SAN FRANCISCO – The California Supreme Court has ended a conflict regarding a railroad authority and the application of a 22-year old act.
Once the California judges ruled in Friends of the Eel River v. the North Coast Railroad Authority that the Interstate Commerce Commission Termination Act of 1995 (ICCTA) preempts the California Environmental Quality Act (CEQA) in a July 27 ruling, NCRA attorney Christopher J. Neary said he is unsure if the authority will appeal.
“For a variety of reasons, I have not had time to consult with the board of directors,” Neary said in an email to the Northern California Record. “The decision is not final and the time to seek a writ of certiorari or to file a direct appeal would be 90 days after that.”
Speaking to concurring Judge Leondra Krueger’s agreement that CEQA is not categorically preempted as a ―regulation of rail transportation‖ within the meaning of the ICCTA in the context of the activities of a public rail authority, Neary said “Justice Kruger noted CEQA could still be preempted 'as applied.' Theoretically, a state CEQA remedy could unreasonably interfere with federally licensed rail transportation and be preempted as-applied, instead of being preempted categorically."
According to the ruling, the Court of Appeals said, “The application of state law to govern the functioning of subdivisions of the state does not necessarily constitute regulation of a private conglomerate that owns a subsidiary railroad company,” but "can make the decision based on its own corporate guidelines, and require its rail company to do the same.”

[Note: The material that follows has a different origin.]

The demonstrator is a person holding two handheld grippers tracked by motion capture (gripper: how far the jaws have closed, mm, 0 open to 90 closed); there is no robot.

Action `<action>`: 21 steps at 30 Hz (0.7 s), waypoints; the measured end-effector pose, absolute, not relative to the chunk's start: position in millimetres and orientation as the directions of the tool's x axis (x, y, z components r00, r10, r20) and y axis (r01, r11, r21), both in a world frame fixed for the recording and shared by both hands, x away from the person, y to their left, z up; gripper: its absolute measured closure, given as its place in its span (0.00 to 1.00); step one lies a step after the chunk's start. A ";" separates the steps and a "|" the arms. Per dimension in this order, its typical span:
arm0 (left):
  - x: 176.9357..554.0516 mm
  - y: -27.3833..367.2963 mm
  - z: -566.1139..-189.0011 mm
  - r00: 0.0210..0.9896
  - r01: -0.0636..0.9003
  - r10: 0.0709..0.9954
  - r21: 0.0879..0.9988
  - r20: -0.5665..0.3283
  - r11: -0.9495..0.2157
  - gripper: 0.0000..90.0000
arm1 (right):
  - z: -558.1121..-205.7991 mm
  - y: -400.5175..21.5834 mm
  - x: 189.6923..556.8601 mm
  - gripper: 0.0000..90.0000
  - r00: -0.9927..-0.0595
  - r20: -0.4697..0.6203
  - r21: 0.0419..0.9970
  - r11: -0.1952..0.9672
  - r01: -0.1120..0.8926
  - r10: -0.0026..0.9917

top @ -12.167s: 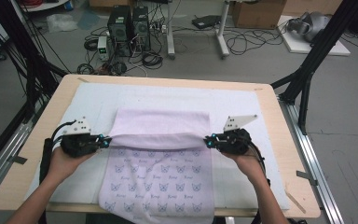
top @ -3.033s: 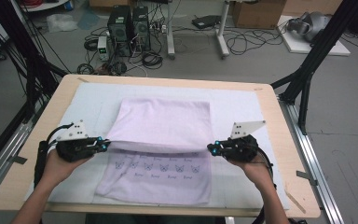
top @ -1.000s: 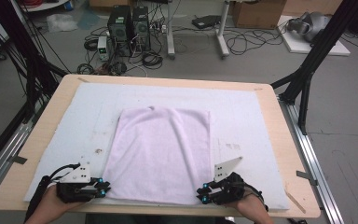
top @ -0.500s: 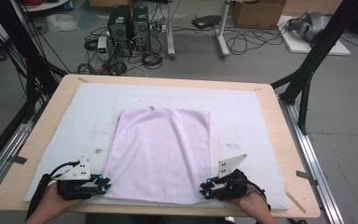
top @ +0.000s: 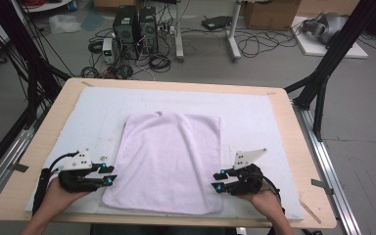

Dissenting Judge Carol Corrigan wrote, "There is no difference in CEQA procedures as they apply to projects undertaken by public agencies, as opposed to private projects over which an agency has power of approval."
Neary said because CEQA is enforced by injunction. “If the CEQA remedy of injunction is categorically preempted against a private rail carrier, and preempted as-applied against the public entity lessor to the public entity on an as-applied basis it does not make any difference in the final analysis as to basis of the preemption.”
Lastly, while Krueger also noted that the ruling paves the way lower courts below to start deliberating “the merits of plaintiffs‘ CEQA claims, which the courts had previously found to be preempted by the ICCTA as a categorical matter," Neary said “the decision could result in the matter to be heard on the merits in the superior court where, undoubtedly, as-applied preemption would be an issue unless the petitioners are seeking abstract remedies.”